The Netherlands could play an important role by applying for these funds for use on Curaçao. The VVD is currently helping us in this regard and we have a contact in the Netherlands who is investigating this further.
Q: Won’t other countries that had colonies and settlements elsewhere also apply for financial support?
A: This is already happening. We have to try to get this type of support as well!
Q: Chavez isn’t too happy with Curaçao to begin with, wouldn’t shutting down a Venezuelan oil company increase tensions even more?
A: First of all we have to think about ourselves. What does GreenTown mean for Curaçao? If it is to Curaçao’s advantage then Venezuela will have to accept that. PDVSA, the Venezuelan national oil company that runs the refinery, has given Curaçao’s environment little thought in the past 25 years. PDVSA doesn’t elicit much sympathy.
Q: Why would the Dutch government be involved in this project?
A: We have pinpointed a huge environmental problem on Curaçao that was caused by a refinery run by the Venezuelan national oil company PDVSA. Every year 18 Dutch nationals die as a direct result of the pollution. 5,000 Dutch children have health problems because of the pollution. Curaçao is, after Qatar, the second largest emitter of CO2 (greenhouse gas) per capita.

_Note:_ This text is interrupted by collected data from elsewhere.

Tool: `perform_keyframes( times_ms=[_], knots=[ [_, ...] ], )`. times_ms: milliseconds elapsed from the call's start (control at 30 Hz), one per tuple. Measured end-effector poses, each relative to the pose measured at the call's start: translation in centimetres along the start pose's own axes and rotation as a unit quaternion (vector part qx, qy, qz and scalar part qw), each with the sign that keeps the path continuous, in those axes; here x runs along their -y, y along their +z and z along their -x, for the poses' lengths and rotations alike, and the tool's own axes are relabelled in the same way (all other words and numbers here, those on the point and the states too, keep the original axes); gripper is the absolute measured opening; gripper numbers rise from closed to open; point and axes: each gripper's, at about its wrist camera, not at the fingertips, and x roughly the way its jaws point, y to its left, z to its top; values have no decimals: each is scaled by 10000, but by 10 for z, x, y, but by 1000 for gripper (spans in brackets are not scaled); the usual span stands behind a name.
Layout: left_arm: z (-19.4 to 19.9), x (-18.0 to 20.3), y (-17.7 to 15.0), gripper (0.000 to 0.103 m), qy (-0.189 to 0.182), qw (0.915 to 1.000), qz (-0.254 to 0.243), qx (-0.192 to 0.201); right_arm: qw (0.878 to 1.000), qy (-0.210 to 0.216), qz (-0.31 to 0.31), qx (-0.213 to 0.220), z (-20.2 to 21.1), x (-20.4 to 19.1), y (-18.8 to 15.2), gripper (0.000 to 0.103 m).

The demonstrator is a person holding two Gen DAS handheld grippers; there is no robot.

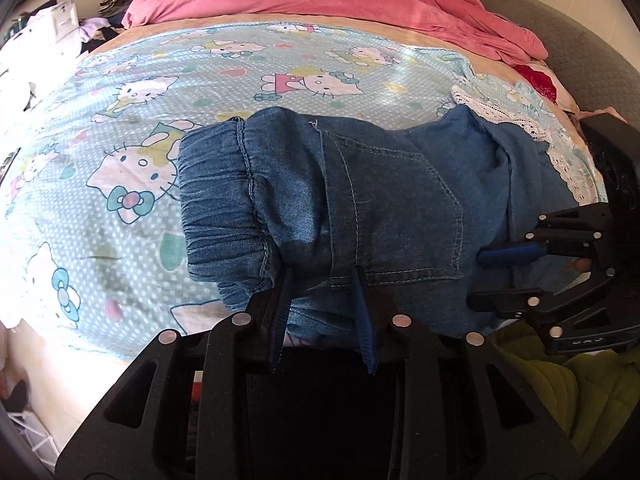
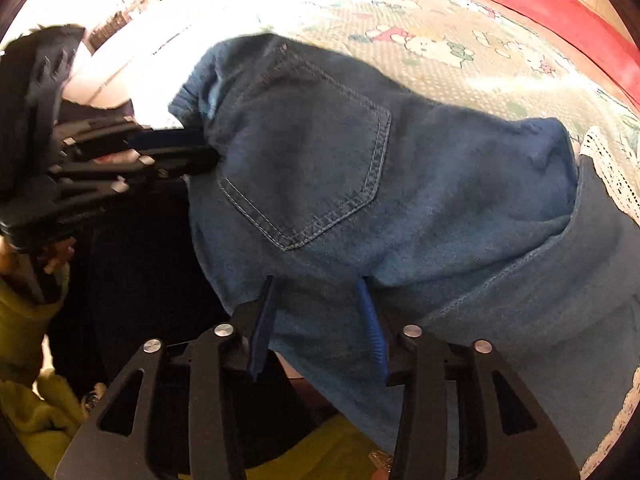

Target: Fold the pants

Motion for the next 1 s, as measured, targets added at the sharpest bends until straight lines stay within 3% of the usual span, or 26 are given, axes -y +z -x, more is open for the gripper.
perform_keyframes(
  times_ms=[167, 233, 367, 433, 667, 1000],
  knots=[
    [17, 2, 2, 24, -1, 9998, 81, 202, 9985, 14, -240, 493, 31, 17, 1, 42],
    [28, 2, 2, 29, -24, 9994, 141, 314, 9969, -47, -365, 696, 46, 26, 1, 54],
    [41, 4, 5, 33, 97, 9990, 144, 415, 9941, -269, -519, 917, 59, 44, 4, 55],
    [46, 4, 8, 36, 111, 9988, 202, 433, 9922, -379, -604, 1021, 69, 55, 2, 65],
    [66, 14, 16, 58, 164, 9978, 158, 622, 9846, -712, -831, 1362, 99, 69, 15, 66],
    [65, 52, 40, 66, -222, 9979, -155, 590, 9714, -1164, -1500, 1427, 115, 141, 26, 66]
  ],
)
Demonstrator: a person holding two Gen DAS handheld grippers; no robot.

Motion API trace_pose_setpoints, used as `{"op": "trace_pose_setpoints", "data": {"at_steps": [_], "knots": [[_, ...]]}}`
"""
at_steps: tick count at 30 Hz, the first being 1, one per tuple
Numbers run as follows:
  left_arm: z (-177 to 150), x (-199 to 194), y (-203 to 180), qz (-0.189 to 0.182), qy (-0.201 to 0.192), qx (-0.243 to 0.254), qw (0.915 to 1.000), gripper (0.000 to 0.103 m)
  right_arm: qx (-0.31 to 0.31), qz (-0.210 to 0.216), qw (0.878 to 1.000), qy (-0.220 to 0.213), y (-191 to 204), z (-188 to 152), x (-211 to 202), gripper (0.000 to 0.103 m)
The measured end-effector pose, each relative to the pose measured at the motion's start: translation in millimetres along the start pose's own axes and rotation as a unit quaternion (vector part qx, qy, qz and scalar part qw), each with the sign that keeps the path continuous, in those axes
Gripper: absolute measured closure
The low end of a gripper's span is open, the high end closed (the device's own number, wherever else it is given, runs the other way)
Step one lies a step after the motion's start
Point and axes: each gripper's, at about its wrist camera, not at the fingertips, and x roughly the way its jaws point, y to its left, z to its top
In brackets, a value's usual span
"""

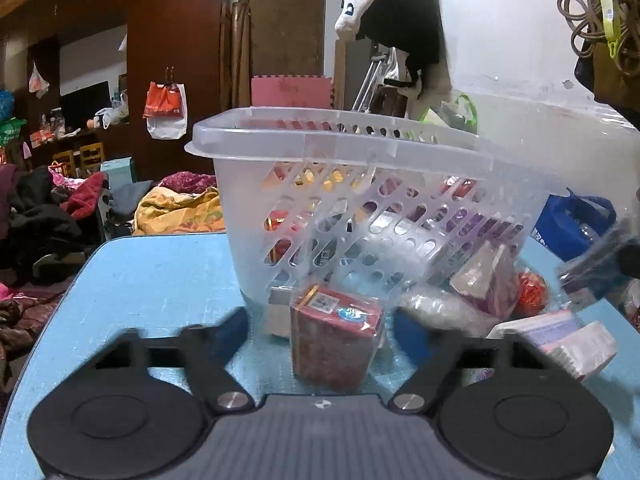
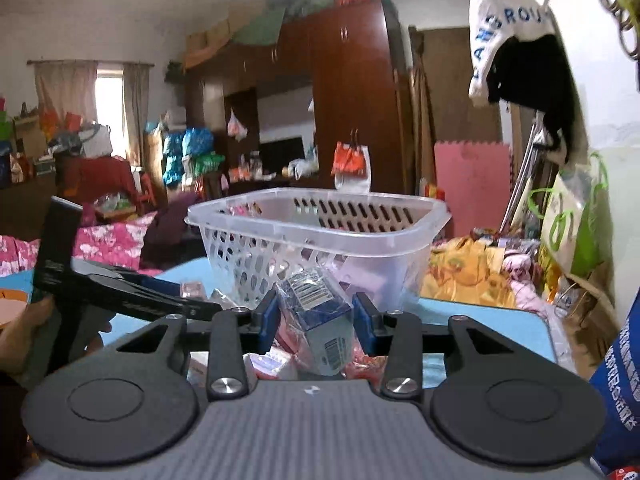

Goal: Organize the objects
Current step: 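Grasp the red box with the left gripper while the right grasps a white-blue carton, then lower both boxes into the basket and open both grippers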

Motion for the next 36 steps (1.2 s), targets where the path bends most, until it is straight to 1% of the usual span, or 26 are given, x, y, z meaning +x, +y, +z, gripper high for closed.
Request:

By October 1st of this year a decision has to be made about the future of the refinery. We are concerned that the Curaçao government will not properly take its people health and island environment into account when making a decision. The past has taught us that the government does not maintain international environmental norms and that it frequently covers for PDVSA. On top of that one of the government’s ministers is currently on the PDVSA payroll: this is a total conflict of interest. We ask the Netherlands government to be aware of this and intervene if necessary in order to protect the people of Curaçao.